[About this task]
Please output exactly the run of lines that starts at the line with "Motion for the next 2" and ends at the last line of the records below.

Recorded data:
*** Begin section ***
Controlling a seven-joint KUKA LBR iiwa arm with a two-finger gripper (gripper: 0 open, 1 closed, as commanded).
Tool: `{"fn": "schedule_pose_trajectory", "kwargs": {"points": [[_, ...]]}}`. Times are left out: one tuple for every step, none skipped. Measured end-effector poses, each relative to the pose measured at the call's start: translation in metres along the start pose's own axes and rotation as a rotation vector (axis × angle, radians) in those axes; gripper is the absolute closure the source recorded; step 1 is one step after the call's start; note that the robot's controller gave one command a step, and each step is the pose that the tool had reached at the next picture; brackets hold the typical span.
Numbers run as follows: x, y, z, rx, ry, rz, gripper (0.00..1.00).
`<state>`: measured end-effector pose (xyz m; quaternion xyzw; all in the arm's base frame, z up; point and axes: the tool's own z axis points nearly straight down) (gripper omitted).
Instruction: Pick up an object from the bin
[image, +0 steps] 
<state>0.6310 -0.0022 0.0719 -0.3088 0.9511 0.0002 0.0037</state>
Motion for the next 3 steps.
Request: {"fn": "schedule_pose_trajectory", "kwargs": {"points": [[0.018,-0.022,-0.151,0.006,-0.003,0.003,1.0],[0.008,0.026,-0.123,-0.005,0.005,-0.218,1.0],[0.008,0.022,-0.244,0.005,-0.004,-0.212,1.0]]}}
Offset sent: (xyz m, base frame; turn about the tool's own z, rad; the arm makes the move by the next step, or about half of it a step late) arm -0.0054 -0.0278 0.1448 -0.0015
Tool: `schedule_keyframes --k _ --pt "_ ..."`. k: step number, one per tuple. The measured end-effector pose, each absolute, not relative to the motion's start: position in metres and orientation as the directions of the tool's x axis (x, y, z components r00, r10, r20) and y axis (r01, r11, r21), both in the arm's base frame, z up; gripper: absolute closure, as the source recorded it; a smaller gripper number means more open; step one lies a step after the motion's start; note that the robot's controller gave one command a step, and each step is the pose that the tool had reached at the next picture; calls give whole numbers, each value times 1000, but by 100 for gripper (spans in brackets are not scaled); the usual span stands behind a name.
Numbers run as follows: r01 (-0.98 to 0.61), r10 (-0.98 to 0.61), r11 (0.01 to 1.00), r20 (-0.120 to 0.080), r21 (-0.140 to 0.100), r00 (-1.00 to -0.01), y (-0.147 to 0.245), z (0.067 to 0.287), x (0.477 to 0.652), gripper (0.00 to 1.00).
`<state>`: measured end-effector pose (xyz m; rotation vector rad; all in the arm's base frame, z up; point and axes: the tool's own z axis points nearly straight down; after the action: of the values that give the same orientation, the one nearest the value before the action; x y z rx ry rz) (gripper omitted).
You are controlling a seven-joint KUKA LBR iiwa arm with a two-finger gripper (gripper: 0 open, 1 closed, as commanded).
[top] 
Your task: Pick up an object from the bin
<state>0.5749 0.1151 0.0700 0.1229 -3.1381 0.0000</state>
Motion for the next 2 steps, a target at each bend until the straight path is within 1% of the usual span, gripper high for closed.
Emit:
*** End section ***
[Expected answer]
Motion for the next 2 steps, a target at each bend until the straight path is within 1% of the usual span, gripper high for closed.
Emit:

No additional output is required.